The best-laid family planning of women in their 30s oft goes awry, in general, and in "Then She Found Me," in particular.
Kindergarten teacher April Epner is not just thirtysomething. She's thirty-nine-plus-something, which makes it so much the worse for an already high-strung person with one eye glued to her biological clock. It's ticking louder than a wind-up alarm clock, and when it goes off, there'll be no doubt for whom that baby bell tolls.
Right off the bat, April (Helen Hunt) has trouble with her new husband of less than a year. "I made a mistake!" says Ben (Matthew Broderick). He dumps her -- just when she's bought that sexy new lingerie to seduce him with.
Next off the bat, her Jewish mother dies. If April doesn't look too Jewish, it's because she was adopted. But no matter. She's very Jewish by upbringing. And her late mom is about to be replaced by her suddenly surfaced birth mother. Drum roll for the always-grand entrance of -- Bette Midler!
Bette plays irrepressible Bernice, the popular Oprah-esque local TV show host, who has finally decided to showcase her own case on her own show. But April is not pleased. She'd rather this mother-and-child reunion stay more than a motion picture away. But Bernice won't be denied instant intimacy from the moment they meet:
Bernice: "Tell me something about yourself!"
April: "Um, I like Fleetwood Mac."
Bernice: "I'm very verbal during sex."
April: "I'm afraid of drowning."
Bernice: "During sex?"
April is very cranky. She has enough trust issues already. "You're sitting on anger," says Bernice. April demands to know who her real father was. Bernice confides the shocking secret: he was Steve McQueen.
April rushes out and rents "The Getaway," examining McQueen's every pore, until informed that Steve was making "Sand Pebbles" in China when April was conceived.
April gets crankier. Birth-mom from hell is a liar. "It will not happen again," Bernice swears. But it does. So does Bernice's insinuation into April's life, the mother stealing quick side glances to gauge her melodramatic blarney's impact on the daughter.

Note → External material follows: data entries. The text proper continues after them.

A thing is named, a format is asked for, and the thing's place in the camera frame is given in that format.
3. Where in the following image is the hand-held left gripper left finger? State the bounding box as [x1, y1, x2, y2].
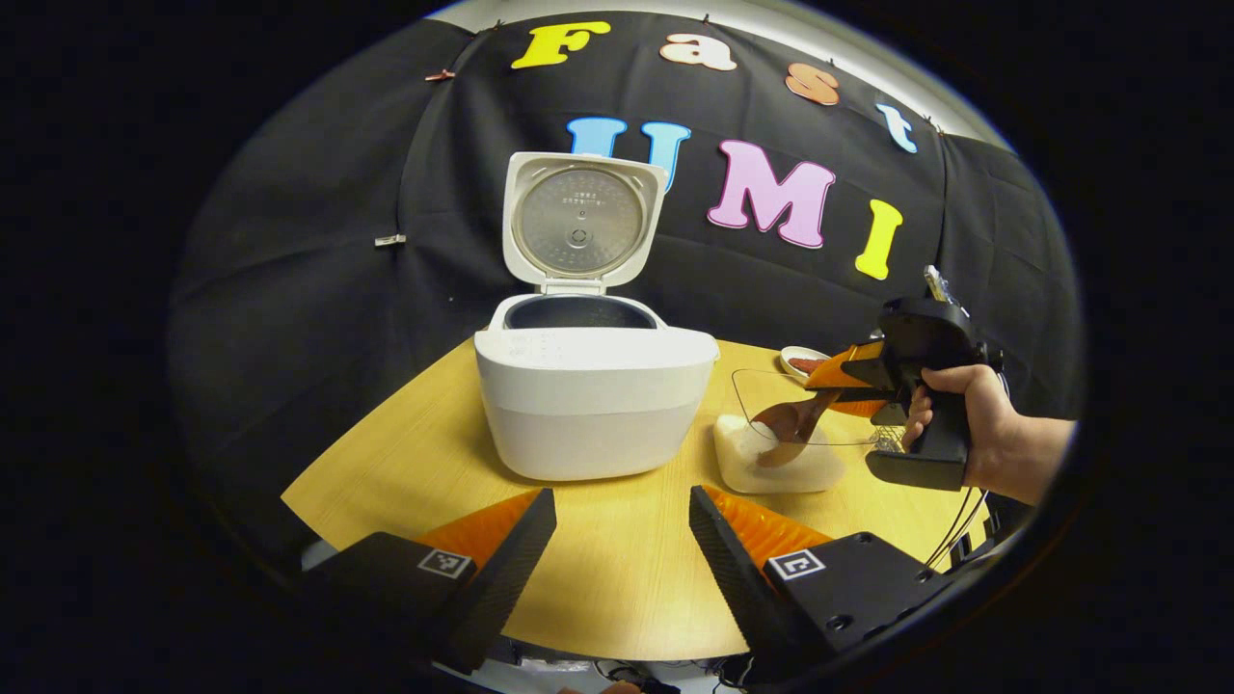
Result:
[304, 489, 557, 674]

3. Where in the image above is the white plate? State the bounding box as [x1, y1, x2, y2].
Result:
[779, 345, 830, 379]

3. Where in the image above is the brown wooden spoon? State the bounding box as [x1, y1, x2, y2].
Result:
[752, 388, 845, 468]

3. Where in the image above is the clear rice container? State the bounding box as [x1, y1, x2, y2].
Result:
[713, 369, 902, 494]

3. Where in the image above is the white rice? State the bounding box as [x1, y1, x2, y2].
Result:
[713, 414, 845, 494]

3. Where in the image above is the right hand-held gripper cable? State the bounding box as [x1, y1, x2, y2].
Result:
[924, 487, 991, 572]

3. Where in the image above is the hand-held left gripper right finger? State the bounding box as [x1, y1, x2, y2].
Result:
[688, 485, 951, 681]

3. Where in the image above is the white rice cooker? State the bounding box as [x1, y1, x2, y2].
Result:
[472, 151, 720, 483]

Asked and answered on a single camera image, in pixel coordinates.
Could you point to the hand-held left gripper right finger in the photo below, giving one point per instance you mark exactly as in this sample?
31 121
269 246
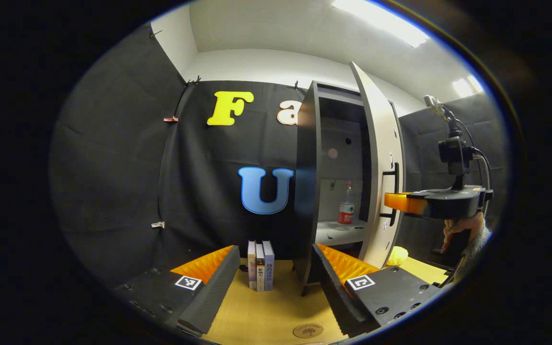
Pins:
336 297

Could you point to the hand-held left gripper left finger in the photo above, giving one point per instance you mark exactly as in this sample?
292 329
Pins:
213 292

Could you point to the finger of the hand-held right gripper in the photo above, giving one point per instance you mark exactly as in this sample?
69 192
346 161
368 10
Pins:
403 202

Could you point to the round brown coaster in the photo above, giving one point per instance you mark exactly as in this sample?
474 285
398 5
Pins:
308 330

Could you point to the clear plastic bottle red label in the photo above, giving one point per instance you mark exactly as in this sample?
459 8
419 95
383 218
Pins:
346 211

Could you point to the grey cabinet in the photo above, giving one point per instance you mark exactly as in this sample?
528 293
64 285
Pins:
307 191

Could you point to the white spine book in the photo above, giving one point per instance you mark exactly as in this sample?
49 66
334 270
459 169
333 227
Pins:
251 263

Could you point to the yellow crumpled object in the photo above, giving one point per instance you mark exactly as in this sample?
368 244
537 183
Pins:
397 255

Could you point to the blue-grey spine book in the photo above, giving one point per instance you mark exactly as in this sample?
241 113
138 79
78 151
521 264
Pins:
269 263

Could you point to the small ceiling light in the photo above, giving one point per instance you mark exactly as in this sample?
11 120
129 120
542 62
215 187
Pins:
466 86

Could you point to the reddish clip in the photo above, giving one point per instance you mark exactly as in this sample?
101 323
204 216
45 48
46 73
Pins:
170 119

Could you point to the black backdrop cloth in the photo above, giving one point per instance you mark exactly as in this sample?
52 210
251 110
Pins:
113 143

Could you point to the long ceiling light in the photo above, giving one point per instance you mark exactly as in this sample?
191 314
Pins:
386 21

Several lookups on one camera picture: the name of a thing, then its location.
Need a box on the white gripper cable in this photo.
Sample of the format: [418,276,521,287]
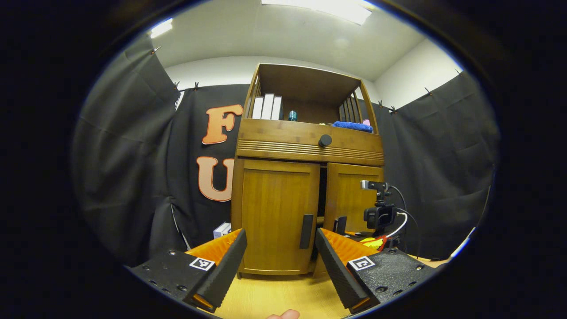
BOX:
[385,212,408,240]

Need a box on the small ceiling light panel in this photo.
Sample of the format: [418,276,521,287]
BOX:
[149,18,174,39]

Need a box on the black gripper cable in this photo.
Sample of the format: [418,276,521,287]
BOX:
[389,185,422,260]

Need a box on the wooden shoe cabinet door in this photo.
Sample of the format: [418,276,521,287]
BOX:
[322,162,384,236]
[231,159,320,276]

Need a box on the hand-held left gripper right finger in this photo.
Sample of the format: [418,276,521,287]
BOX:
[315,228,437,315]

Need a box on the wooden cabinet drawer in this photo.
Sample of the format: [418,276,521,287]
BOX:
[236,118,385,167]

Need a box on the blue folded towel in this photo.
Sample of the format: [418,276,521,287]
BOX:
[332,121,374,133]

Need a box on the wooden double-door shoe cabinet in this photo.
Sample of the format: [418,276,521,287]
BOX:
[230,63,385,280]

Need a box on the large ceiling light panel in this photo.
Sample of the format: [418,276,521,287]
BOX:
[261,0,373,25]

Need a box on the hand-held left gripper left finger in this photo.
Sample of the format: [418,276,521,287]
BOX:
[126,228,248,314]

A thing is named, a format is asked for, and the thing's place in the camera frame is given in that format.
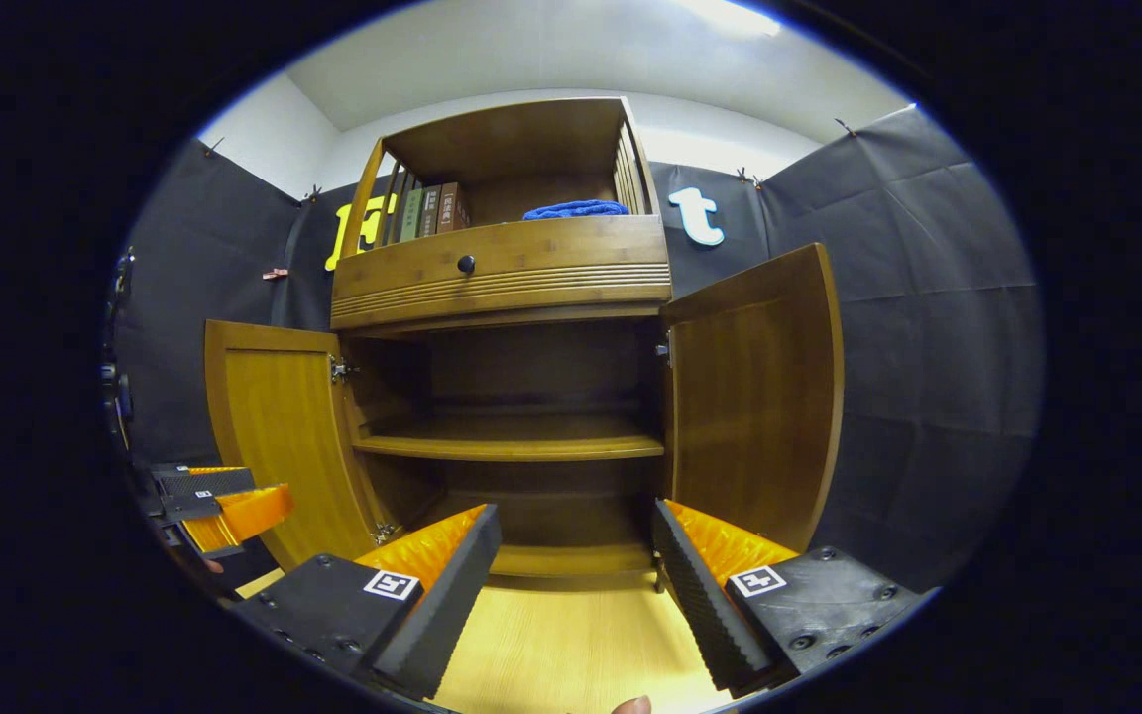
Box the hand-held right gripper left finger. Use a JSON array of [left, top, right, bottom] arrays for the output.
[[234, 503, 505, 703]]

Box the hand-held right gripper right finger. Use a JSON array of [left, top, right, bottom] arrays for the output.
[[652, 498, 929, 697]]

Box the wooden shoe cabinet door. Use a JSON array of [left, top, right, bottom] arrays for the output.
[[660, 243, 845, 554], [204, 319, 399, 573]]

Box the wooden double-door shoe cabinet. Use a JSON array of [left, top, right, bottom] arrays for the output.
[[329, 96, 673, 593]]

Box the reddish brown book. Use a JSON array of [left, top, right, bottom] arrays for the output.
[[435, 181, 471, 235]]

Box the blue folded towel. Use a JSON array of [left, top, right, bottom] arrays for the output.
[[522, 199, 630, 221]]

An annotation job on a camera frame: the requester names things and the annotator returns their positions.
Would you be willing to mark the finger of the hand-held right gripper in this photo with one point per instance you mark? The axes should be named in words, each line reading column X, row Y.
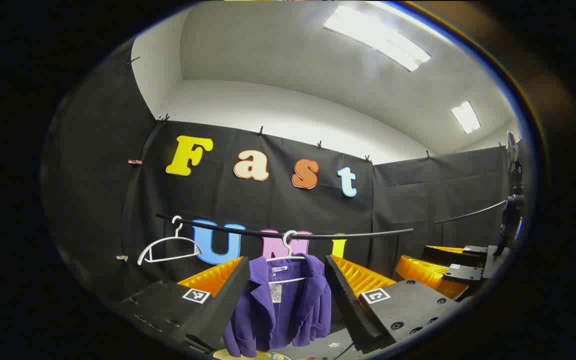
column 448, row 256
column 463, row 274

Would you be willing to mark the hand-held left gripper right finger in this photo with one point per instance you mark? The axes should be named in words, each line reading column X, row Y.
column 353, row 305

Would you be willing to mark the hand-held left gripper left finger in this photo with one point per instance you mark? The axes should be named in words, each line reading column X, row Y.
column 218, row 310

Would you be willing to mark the purple knit cardigan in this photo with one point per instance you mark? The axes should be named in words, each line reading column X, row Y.
column 298, row 310

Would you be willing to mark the white plastic clothes hanger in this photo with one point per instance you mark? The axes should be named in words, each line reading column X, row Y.
column 173, row 258
column 288, row 258

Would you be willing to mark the thin grey rod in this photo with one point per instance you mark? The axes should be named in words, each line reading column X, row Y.
column 468, row 212

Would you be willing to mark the small ceiling light panel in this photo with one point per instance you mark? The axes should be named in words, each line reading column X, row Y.
column 465, row 117

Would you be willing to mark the black backdrop cloth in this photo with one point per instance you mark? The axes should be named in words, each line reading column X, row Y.
column 278, row 200

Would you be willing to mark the pink clip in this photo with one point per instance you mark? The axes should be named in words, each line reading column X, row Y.
column 135, row 162

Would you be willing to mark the long ceiling light panel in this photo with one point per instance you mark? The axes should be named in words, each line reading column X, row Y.
column 378, row 37

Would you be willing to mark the black clothes rail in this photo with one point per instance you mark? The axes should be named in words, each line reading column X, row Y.
column 368, row 233

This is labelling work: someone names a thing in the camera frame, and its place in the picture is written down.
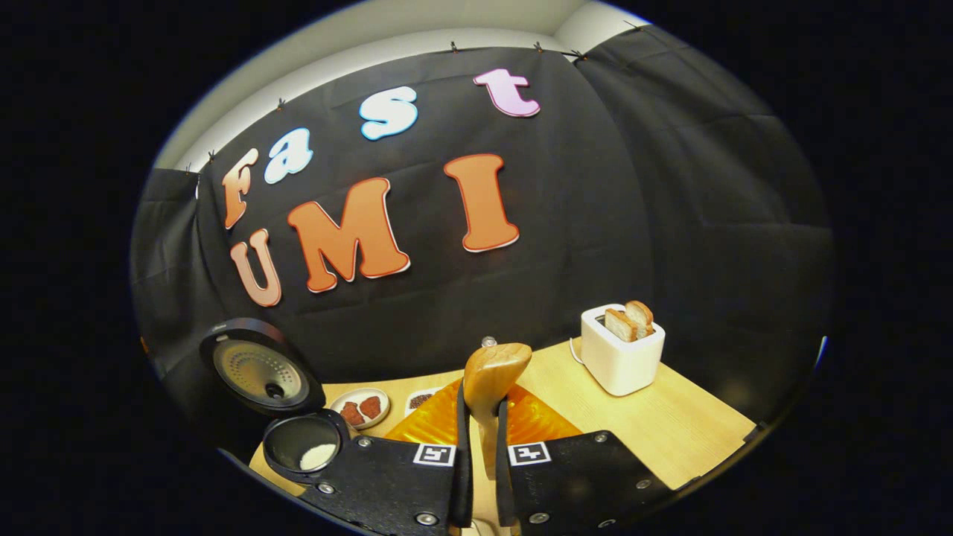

The serio to balance the comic is supplied by charming Englishman Frank (Colin Firth), a single dad whose son is in April's class. Frank -- also recently dumped and currently disillusioned -- is as unripe for romance as April, which means, of course, there will be one. But it will be complicated when April finds out she's pregnant as a result of having "break-up sex" with Ben. Both Frank and Ben show up at the doctor's office for April's first sonogram. And who do you think plays the gynecologist?
Dr. Salmon Rushdie, at your cervix!
He's good, too. No Satanic verses or nurses in his scenes. Who knew he could act?
We all knew Helen Hunt can act (she won her 1998 Oscar for "As Good As It Gets"). With that incredibly sharp-pointy nose, she seems almost shockingly drawn and worn here, often looking older than Midler, in fact. Their rapid-fire dialogue together is a delight. So, in a negative way, is Broderick's lumpy, clueless Ben -- never without his dumb baseball cap.
What we didn't know was whether Hunt could direct -- which she does here for the first time, quite competently, in a style and tone similar to those of "Good As It Gets" director James Brooks. She also co-wrote the script, adapted from Elinor Lipman's novel (with huge changes).
The sharp edges of "Then She Found Me" have been pretty well sandpapered by Hunt, but the (somewhat of a) surprise ending, the poignant moral and the Divine Miss M. make for good, low-budget indie entertainment.